-- AIM OF THE EXERCISE --
Look through the records below and copy each line that includes the word "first".
[STORED DATA — start]
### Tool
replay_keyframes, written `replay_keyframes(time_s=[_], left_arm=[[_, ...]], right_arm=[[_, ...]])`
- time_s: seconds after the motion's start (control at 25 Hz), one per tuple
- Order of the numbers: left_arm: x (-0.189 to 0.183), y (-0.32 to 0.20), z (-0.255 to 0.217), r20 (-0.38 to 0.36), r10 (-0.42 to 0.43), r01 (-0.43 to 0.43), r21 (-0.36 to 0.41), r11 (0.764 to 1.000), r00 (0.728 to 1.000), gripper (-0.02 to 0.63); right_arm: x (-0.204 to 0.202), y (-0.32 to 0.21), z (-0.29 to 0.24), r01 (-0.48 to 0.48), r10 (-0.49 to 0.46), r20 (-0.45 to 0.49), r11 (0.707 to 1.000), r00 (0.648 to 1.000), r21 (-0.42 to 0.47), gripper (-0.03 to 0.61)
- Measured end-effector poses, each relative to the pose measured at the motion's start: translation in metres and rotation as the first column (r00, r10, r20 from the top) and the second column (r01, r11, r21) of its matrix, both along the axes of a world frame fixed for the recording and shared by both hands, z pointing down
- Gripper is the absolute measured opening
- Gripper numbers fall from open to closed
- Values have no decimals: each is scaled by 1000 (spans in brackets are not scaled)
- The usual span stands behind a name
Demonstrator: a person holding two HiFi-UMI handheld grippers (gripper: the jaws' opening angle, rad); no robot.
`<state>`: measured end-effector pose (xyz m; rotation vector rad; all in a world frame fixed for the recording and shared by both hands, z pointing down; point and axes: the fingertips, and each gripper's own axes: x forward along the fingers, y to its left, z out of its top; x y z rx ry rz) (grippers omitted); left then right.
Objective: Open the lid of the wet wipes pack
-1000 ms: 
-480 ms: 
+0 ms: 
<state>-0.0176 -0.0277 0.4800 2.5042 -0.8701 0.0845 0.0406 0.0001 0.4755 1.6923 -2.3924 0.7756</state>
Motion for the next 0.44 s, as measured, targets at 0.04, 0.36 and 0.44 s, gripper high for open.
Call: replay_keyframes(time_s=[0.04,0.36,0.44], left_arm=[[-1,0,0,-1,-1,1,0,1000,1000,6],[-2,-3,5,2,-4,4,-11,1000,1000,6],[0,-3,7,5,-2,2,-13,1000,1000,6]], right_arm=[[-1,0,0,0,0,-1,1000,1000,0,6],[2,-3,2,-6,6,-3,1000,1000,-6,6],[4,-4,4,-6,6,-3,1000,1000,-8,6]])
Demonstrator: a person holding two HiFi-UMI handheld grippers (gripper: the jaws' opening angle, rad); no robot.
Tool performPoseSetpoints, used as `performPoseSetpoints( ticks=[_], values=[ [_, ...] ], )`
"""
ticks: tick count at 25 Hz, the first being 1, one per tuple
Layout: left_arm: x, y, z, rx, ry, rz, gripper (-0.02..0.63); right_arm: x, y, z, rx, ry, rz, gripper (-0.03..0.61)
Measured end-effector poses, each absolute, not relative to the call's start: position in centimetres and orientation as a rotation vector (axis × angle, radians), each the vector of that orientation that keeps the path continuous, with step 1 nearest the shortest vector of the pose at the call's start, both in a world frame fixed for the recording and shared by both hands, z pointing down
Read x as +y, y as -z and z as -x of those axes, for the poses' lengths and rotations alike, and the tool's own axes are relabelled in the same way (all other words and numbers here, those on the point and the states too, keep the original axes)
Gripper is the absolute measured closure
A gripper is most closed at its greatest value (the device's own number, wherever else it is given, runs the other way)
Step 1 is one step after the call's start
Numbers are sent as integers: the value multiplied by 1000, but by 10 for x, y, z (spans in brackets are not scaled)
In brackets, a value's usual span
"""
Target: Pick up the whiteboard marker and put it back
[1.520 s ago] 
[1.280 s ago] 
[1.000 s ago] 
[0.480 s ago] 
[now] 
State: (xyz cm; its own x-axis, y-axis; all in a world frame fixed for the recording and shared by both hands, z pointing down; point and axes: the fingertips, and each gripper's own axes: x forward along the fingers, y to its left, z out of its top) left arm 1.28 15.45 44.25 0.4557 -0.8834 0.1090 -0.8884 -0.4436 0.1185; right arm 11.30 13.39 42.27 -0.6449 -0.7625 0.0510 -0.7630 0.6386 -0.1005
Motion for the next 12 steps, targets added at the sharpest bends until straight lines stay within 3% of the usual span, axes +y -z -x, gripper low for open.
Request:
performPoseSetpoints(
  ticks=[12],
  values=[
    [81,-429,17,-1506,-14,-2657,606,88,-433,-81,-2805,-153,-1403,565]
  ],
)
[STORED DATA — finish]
-- ANSWER FOR THIS EXERCISE --
- Measured end-effector poses, each relative to the pose measured at the motion's start: translation in metres and rotation as the first column (r00, r10, r20 from the top) and the second column (r01, r11, r21) of its matrix, both along the axes of a world frame fixed for the recording and shared by both hands, z pointing down
ticks: tick count at 25 Hz, the first being 1, one per tuple

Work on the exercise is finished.